Government documents released at the Public Records Office yesterday also reveal that while Macmillan told the House of Commons in May 1958 that Britain possessed thermonuclear weapons, a usable hydrogen bomb was not produced until late 1960.
The records show that, up to the beginning of 1961, the British nuclear deterrent consisted of, at most, 40 powerful atomic bombs with yields of between 0.5 and 1 megaton. The UK first tested H- bombs in May 1957 but more tests in November 1957 and in April and September 1958 were needed to develop the design.

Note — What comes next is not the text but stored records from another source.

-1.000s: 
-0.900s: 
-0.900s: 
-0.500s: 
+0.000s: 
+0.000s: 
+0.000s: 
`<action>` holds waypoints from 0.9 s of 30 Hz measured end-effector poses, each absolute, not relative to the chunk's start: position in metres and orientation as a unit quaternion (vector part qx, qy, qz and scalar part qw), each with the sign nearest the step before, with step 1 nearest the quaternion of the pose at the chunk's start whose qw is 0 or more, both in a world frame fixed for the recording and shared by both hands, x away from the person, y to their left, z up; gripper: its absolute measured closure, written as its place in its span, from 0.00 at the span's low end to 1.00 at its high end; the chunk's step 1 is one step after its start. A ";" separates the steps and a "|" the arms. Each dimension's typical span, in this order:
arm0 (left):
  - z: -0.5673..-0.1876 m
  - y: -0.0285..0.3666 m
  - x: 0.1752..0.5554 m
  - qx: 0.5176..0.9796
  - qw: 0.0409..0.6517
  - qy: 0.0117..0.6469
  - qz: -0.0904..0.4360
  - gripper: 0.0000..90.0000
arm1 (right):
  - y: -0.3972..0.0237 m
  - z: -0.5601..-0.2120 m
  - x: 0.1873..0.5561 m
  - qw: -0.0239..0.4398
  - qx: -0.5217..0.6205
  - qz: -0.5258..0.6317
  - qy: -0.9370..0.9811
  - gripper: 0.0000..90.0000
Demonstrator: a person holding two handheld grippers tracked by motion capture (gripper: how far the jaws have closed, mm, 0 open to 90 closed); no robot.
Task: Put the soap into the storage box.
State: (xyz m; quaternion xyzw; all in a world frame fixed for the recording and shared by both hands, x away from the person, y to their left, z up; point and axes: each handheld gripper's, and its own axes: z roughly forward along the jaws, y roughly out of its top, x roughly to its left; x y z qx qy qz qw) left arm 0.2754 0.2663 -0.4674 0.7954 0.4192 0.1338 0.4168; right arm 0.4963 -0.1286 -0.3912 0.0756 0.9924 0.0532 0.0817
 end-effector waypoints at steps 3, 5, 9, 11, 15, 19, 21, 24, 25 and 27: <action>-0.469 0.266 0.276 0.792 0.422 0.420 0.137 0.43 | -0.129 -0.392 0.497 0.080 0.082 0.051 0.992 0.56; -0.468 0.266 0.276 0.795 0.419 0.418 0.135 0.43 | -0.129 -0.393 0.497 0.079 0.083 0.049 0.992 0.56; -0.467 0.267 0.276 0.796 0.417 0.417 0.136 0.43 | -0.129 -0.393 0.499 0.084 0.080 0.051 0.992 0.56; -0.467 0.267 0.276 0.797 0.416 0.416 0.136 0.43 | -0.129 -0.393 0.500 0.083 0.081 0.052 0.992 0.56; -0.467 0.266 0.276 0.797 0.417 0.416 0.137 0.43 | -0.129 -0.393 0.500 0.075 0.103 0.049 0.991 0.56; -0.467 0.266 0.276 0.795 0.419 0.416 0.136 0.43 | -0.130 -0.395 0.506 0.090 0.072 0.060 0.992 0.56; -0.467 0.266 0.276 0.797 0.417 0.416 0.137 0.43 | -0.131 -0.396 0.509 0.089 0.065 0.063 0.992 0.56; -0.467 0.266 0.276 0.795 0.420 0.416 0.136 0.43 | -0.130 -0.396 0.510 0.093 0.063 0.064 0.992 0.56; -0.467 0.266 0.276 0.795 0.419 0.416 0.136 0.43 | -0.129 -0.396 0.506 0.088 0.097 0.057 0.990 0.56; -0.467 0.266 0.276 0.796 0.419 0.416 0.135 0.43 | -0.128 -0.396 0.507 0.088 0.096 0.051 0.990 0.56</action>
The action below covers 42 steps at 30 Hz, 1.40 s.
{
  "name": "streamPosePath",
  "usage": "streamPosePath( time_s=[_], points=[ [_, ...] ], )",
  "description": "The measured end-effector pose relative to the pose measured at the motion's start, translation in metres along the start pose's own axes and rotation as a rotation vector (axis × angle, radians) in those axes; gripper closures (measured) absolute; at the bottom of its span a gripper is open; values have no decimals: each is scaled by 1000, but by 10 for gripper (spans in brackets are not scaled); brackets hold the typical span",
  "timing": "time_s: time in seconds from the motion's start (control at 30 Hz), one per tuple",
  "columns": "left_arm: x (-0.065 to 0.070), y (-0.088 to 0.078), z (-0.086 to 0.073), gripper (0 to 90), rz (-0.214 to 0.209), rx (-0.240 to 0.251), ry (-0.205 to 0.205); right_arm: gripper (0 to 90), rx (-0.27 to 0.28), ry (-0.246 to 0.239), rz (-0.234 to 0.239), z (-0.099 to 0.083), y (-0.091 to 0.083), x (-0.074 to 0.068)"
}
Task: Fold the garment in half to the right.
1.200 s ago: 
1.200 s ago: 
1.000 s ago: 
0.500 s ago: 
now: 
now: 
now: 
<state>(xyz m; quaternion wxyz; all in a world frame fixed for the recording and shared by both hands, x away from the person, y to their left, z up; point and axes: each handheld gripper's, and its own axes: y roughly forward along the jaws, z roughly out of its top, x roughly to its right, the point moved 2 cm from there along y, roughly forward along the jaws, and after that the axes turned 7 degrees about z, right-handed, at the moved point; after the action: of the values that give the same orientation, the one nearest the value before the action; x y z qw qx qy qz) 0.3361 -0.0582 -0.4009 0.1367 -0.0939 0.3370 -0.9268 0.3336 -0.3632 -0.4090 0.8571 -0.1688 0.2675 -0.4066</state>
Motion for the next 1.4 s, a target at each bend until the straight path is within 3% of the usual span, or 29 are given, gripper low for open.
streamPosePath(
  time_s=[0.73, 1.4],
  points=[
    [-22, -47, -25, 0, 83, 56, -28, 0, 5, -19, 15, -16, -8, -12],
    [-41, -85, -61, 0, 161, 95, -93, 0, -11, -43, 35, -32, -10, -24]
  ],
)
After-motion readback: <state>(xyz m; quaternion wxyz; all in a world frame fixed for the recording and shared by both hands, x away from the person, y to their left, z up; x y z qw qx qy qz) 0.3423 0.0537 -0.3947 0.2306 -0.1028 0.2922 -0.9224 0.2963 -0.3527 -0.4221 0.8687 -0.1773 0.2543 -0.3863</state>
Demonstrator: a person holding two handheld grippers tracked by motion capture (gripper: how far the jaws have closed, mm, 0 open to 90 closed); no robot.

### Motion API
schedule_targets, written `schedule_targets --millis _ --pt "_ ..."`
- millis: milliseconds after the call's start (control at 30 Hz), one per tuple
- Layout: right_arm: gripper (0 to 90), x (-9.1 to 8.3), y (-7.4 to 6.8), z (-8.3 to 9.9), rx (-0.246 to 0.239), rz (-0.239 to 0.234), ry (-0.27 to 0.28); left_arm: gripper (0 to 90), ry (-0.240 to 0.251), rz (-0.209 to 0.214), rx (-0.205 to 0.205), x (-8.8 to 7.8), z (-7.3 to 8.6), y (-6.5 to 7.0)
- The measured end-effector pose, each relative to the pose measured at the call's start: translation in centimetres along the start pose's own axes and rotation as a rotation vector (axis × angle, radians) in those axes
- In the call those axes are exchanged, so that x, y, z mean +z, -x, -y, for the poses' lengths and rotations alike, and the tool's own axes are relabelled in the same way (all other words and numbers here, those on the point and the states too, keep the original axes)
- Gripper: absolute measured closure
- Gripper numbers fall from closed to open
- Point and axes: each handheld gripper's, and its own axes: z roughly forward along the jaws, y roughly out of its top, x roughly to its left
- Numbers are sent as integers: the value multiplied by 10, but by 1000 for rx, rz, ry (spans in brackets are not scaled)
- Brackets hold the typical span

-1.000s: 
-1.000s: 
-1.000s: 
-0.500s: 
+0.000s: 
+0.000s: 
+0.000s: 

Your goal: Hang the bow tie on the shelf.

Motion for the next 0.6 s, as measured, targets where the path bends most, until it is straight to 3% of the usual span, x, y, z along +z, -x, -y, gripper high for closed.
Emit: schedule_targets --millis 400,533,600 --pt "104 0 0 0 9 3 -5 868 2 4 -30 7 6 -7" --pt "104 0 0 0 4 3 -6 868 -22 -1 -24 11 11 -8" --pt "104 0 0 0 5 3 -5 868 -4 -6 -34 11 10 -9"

Assembly of 'Red Snow', the first thermonuclear weapon, did not start until late 1959. In April 1959, Macmillan was told that if assembly of Red Snow was to start by November that year, a building costing nearly pounds 700,000 would have to be constructed at Burghfield, but that it would take at least three months to check assertions by the UK Atomic Energy Authority (then responsible for Britain's nuclear weapons programme) that making Red Snow at Burghfield was 'an acceptable risk'.
Within a month, Macmillan authorised the construction 'before we had completed an exhaustive examination of the safety procedures needed for the manufacturing operations', as one minute from the Minister of Aviation records. It was not until July 1960, more than a year later, that Macmillan was told that the authority's assurances were correct.